Please repeat the listing exactly, starting at its first line and stopping after the line that contains "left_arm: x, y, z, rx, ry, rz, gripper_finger".

> _RECORDED DATA_
--- START ---

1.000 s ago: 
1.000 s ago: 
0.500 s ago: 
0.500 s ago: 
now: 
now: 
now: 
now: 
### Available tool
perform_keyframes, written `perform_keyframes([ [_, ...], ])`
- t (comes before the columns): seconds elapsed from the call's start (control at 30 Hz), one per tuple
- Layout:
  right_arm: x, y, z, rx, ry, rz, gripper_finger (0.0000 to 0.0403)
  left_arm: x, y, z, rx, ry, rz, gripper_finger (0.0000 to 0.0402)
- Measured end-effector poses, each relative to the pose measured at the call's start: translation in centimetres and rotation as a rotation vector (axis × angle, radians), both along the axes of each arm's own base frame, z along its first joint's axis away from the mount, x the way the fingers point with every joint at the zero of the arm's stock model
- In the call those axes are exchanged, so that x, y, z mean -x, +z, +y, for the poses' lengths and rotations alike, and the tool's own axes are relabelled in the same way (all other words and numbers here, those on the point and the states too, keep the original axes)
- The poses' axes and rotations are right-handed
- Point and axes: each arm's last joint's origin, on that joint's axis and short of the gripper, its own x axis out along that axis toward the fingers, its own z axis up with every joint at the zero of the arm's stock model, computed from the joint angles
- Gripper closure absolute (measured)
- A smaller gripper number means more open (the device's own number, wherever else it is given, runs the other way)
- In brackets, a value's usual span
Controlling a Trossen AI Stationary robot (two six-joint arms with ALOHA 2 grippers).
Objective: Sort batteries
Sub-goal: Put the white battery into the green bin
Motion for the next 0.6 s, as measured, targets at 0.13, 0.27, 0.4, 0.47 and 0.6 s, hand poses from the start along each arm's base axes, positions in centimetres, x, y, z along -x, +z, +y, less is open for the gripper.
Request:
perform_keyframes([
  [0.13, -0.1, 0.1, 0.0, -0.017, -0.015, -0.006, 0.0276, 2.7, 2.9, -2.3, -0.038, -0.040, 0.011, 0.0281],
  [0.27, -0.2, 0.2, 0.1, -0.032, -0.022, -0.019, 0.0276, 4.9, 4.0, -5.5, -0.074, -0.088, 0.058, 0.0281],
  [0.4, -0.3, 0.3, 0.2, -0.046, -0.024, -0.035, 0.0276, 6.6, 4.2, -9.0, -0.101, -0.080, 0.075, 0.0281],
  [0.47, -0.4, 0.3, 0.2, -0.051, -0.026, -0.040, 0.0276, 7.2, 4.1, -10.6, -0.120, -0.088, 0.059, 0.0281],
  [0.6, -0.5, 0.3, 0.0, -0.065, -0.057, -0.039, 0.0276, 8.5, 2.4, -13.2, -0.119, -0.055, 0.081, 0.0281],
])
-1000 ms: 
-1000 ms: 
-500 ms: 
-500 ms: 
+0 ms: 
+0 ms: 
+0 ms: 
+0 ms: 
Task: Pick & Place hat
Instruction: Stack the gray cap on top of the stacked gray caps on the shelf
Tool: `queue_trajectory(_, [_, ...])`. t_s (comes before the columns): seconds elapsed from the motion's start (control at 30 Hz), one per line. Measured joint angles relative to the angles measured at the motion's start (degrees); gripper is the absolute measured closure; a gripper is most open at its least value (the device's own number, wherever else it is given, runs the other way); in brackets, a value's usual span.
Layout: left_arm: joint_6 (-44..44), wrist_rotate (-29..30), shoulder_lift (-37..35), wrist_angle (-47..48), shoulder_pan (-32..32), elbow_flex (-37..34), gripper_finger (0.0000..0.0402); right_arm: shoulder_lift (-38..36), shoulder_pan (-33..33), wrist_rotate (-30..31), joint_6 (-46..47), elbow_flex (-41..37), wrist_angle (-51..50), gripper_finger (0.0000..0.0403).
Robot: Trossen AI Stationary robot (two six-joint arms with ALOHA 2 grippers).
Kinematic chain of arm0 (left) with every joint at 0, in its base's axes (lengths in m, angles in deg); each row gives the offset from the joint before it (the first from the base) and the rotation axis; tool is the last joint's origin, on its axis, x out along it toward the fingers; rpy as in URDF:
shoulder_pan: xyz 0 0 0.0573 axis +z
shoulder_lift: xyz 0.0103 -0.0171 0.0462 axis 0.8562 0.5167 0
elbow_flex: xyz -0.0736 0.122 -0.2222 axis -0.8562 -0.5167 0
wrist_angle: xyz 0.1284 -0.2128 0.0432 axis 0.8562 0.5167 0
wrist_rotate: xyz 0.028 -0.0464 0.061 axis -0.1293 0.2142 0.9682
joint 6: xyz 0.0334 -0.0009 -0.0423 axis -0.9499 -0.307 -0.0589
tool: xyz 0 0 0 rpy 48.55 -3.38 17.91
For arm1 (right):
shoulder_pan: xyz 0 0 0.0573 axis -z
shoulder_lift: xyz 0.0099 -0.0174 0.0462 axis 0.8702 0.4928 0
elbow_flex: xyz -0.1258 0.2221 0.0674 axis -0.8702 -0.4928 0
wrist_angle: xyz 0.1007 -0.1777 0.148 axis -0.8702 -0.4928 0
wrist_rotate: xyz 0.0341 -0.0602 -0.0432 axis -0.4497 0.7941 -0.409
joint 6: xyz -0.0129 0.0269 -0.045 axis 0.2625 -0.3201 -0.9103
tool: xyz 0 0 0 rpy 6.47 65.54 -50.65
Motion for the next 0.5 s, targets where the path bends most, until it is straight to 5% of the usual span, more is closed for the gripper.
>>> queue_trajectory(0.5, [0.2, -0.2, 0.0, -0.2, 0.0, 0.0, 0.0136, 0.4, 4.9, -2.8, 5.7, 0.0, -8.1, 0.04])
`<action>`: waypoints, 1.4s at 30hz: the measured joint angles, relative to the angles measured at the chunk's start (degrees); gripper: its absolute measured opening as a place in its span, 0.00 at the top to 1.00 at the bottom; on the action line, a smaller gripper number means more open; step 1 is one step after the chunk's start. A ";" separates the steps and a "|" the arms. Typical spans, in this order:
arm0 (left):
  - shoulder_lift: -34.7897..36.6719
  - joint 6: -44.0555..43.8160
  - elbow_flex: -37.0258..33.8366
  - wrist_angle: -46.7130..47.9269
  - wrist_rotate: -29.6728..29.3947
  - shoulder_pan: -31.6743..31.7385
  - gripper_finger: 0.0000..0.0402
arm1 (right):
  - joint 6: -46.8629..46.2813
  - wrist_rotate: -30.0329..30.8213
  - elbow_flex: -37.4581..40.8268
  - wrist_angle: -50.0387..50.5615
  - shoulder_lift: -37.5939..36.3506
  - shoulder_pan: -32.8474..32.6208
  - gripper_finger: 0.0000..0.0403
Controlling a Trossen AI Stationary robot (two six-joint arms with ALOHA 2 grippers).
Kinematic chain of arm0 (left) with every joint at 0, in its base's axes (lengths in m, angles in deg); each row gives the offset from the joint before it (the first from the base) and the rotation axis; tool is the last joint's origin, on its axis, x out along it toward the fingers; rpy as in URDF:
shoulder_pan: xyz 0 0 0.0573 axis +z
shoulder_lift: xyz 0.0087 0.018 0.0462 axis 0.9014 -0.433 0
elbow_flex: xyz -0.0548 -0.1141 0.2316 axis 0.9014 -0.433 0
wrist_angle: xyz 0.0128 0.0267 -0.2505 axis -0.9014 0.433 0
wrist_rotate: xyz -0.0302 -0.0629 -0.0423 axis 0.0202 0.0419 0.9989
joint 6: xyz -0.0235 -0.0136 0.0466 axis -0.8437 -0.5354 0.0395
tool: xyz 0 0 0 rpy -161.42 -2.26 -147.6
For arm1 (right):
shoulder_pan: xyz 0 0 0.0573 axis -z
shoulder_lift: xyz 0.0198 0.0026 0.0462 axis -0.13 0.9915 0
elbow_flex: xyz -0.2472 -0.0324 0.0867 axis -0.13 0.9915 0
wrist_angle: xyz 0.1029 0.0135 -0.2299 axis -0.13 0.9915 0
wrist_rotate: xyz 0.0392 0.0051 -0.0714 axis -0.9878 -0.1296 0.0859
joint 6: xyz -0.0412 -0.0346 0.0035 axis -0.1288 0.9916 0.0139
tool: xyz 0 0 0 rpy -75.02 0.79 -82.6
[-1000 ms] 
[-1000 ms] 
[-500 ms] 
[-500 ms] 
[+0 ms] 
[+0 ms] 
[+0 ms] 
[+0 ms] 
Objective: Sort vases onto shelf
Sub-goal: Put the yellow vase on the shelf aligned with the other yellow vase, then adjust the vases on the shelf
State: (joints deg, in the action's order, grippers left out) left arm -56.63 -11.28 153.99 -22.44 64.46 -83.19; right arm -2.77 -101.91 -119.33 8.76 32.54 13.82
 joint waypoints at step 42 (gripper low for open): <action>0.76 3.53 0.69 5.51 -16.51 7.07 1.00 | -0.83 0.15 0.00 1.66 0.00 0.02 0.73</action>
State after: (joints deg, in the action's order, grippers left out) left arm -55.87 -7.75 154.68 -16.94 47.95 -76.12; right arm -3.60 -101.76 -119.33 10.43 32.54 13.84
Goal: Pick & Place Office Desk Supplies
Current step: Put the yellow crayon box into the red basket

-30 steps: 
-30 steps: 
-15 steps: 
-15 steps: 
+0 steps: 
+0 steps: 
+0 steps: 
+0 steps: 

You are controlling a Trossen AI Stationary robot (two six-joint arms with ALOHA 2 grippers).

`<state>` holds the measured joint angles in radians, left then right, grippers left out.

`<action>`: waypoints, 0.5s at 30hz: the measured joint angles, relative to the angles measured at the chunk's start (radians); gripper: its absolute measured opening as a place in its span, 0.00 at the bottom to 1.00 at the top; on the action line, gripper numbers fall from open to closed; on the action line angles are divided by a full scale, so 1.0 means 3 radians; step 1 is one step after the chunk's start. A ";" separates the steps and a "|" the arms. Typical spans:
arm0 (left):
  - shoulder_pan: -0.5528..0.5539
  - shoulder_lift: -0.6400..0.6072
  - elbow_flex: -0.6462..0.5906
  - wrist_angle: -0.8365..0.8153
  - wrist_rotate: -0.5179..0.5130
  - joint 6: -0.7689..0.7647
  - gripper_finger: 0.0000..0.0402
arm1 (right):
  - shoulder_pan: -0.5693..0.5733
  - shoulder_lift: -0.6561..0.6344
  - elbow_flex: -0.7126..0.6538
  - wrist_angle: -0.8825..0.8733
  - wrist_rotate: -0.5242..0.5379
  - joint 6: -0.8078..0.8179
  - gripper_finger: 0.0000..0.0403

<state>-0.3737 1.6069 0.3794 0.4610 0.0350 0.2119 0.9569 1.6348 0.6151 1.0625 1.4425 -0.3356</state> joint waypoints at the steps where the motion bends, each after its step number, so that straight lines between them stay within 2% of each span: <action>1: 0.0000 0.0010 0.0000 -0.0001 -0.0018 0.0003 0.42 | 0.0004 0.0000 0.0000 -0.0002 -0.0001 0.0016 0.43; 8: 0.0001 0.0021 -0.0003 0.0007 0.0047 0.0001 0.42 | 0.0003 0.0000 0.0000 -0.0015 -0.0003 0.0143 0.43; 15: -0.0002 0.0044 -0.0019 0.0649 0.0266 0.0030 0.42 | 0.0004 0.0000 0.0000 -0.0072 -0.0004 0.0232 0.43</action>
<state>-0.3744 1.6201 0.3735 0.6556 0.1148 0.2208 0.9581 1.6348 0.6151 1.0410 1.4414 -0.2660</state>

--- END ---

> _RESULT BELOW_
1.000 s ago: 
1.000 s ago: 
0.500 s ago: 
0.500 s ago: 
now: 
now: 
now: 
now: 
### Available tool
perform_keyframes, written `perform_keyframes([ [_, ...], ])`
- t (comes before the columns): seconds elapsed from the call's start (control at 30 Hz), one per tuple
- Layout:
  right_arm: x, y, z, rx, ry, rz, gripper_finger (0.0000 to 0.0403)
  left_arm: x, y, z, rx, ry, rz, gripper_finger (0.0000 to 0.0402)

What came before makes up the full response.